* _DATASET EXTRACT_

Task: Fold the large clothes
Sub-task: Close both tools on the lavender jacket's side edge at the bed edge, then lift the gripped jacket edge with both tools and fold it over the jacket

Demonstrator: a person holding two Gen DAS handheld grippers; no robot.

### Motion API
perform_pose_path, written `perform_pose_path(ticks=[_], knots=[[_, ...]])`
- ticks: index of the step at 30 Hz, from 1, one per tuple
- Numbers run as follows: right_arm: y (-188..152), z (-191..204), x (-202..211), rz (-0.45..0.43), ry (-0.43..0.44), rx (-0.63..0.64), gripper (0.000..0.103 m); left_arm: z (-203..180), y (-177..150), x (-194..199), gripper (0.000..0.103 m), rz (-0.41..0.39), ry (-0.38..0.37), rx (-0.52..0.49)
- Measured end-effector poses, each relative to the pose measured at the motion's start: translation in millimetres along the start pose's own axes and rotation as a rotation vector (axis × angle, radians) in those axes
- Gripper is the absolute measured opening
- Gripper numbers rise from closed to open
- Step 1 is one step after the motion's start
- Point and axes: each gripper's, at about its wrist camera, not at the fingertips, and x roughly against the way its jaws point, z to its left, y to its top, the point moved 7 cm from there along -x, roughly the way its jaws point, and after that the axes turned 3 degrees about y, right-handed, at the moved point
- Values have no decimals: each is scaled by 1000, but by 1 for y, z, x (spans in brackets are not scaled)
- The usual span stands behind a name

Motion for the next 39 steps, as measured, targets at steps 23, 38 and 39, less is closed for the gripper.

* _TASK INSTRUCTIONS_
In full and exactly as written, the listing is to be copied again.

* _TASK RESPONSE_
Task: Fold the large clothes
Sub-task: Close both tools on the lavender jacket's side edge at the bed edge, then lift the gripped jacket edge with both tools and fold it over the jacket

Demonstrator: a person holding two Gen DAS handheld grippers; no robot.

### Motion API
perform_pose_path, written `perform_pose_path(ticks=[_], knots=[[_, ...]])`
- ticks: index of the step at 30 Hz, from 1, one per tuple
- Numbers run as follows: right_arm: y (-188..152), z (-191..204), x (-202..211), rz (-0.45..0.43), ry (-0.43..0.44), rx (-0.63..0.64), gripper (0.000..0.103 m); left_arm: z (-203..180), y (-177..150), x (-194..199), gripper (0.000..0.103 m), rz (-0.41..0.39), ry (-0.38..0.37), rx (-0.52..0.49)
- Measured end-effector poses, each relative to the pose measured at the motion's start: translation in millimetres along the start pose's own axes and rotation as a rotation vector (axis × angle, radians) in those axes
- Gripper is the absolute measured opening
- Gripper numbers rise from closed to open
- Step 1 is one step after the motion's start
- Point and axes: each gripper's, at about its wrist camera, not at the fingertips, and x roughly against the way its jaws point, z to its left, y to its top, the point moved 7 cm from there along -x, roughly the way its jaws point, and after that the axes turned 3 degrees about y, right-handed, at the moved point
- Values have no decimals: each is scaled by 1000, but by 1 for y, z, x (spans in brackets are not scaled)
- The usual span stands behind a name

Motion for the next 39 steps, as measured, targets at steps 23, 38 and 39, less is closed for the gripper.

No additional work remains on the exercise.